I then calculate the average (5) and the standard deviation (2). I store
that information away but discard the raw data.
Later on, I make two more measurments and I want to recalculate the
average and standard deviation for the entire set of 5 measurments.
These two new measurments are 9 and 8. The complete set is 5,3,7,9,8
where the new average should be 6.4 and the new standard deviation should
be 1.92 but remember, I don't have the original 3 measurments (5,3,7) and
need to derive the new average and standard deviation only knowing:
1) the average of the first 3 measurments (5)
2) their standard deviation (2)
3) the fact that there were 3 original measurments
4) and of course the last 2 measurments (9,8)
I can get the new average by simply multiplying the old average by 3,
adding that into the sum of the new measurments and dividing by 5....
(3*5)+9+8 15+9+8
--------- => ----- => 6.4
5 5
But I'm having trouble recalculating the standard deviation with the
limited information.
BTW: A good solution to this problem will be used in a program that
loads a relational database with DIGITAL semicinductor device test
results.
Thanks, and be gentle if there is no mathematical solution.
-dave
| T.R | Title | User | Personal
Name | Date | Lines |
|---|
| 1928.1 | assuming infinite precision arithmetic :-) ... | CSC32::D_DERAMO | Dan D'Eramo, Customer Support Center | Wed Jan 04 1995 20:12 | 16 |
| If you know that n measurements resulted in an arithmetic mean
of M and a standard deviation (using the n-1 formula) of S, then
you know that the original n items had
"sum of all X" = nM
and
"sum of all X^2" = (n-1)S^2 + nM^2.
Here, "sum of X" 5+3+7 = 15 = 3*5, and 5^2+3^2+7^2 = 83
= 2*2^2 + 3*5^2. Given new observations, you can recompute
the new "sum of all X" and "sum of all X^2" and compute the
new M and S from them.
Dan
|
| 1928.2 | | CNTROL::DGAUTHIER | | Fri Jan 06 1995 11:23 | 8 |
| Yup, works like a charm. After including 34 new sets of data to the
grand set, I believe that the only differences I see between what the
VAX calculates (using single precision floats) and what I get with my
hand held HP can be attributed to rouding errors.
Thanks a bunch!
-dave
|
| 1928.3 | | CSC32::D_DERAMO | Dan D'Eramo, Customer Support Center | Fri Jan 06 1995 11:35 | 5 |
| In the presence of floating point, .1 isn't necessarily the
best way to go.

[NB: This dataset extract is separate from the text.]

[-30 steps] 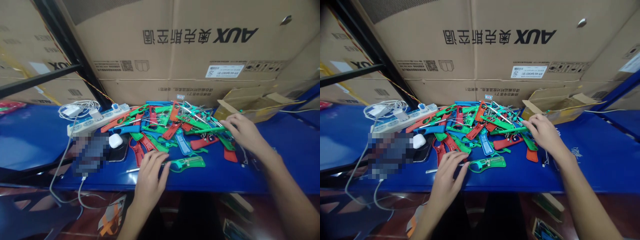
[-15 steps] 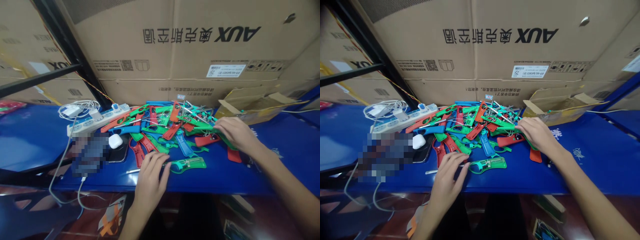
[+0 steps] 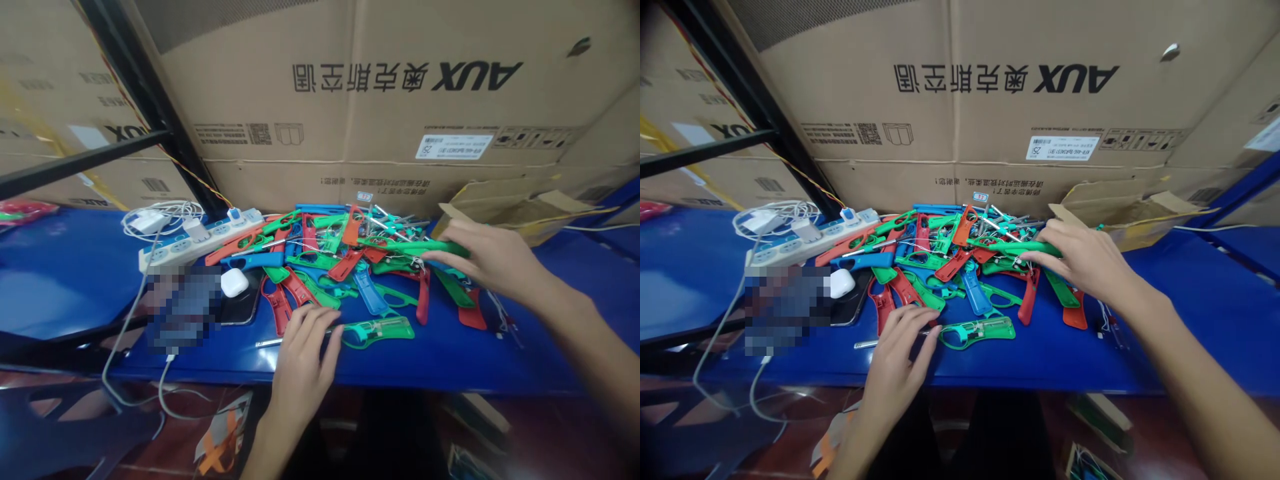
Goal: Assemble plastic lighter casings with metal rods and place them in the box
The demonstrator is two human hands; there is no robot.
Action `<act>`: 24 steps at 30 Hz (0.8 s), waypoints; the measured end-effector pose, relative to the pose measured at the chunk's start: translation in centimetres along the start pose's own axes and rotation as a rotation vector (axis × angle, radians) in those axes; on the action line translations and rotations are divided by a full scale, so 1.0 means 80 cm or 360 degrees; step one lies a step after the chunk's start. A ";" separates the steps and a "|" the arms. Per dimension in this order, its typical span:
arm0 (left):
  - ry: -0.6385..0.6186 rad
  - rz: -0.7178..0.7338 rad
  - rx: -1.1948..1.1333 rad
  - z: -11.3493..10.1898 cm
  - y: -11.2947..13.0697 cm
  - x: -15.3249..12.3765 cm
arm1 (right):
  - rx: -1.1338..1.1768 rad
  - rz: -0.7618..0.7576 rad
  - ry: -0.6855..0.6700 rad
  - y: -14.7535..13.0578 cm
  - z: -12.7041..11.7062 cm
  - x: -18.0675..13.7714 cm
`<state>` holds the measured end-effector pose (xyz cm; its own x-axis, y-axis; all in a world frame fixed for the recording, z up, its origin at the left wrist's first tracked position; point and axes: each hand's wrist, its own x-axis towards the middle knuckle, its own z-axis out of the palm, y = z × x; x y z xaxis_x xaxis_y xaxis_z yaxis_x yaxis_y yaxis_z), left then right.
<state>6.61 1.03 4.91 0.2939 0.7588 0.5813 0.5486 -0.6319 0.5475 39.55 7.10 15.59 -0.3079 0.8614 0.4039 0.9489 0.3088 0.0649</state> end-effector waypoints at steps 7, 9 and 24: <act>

You may want to store extended precision
versions of the cumulative sum X and sum X^2. Or something.
Dan
|
| 1928.4 | right | CSSE::NEILSEN | Wally Neilsen-Steinhardt | Fri Jan 06 1995 12:19 | 6 |
| .3> best way to go. You may want to store extended precision
> versions of the cumulative sum X and sum X^2. Or something.
If you are expecting more data, storing N, sum X and sum X^2 is standard
practice. You can always compute mean and standard deviation, and you can
always add more data.
|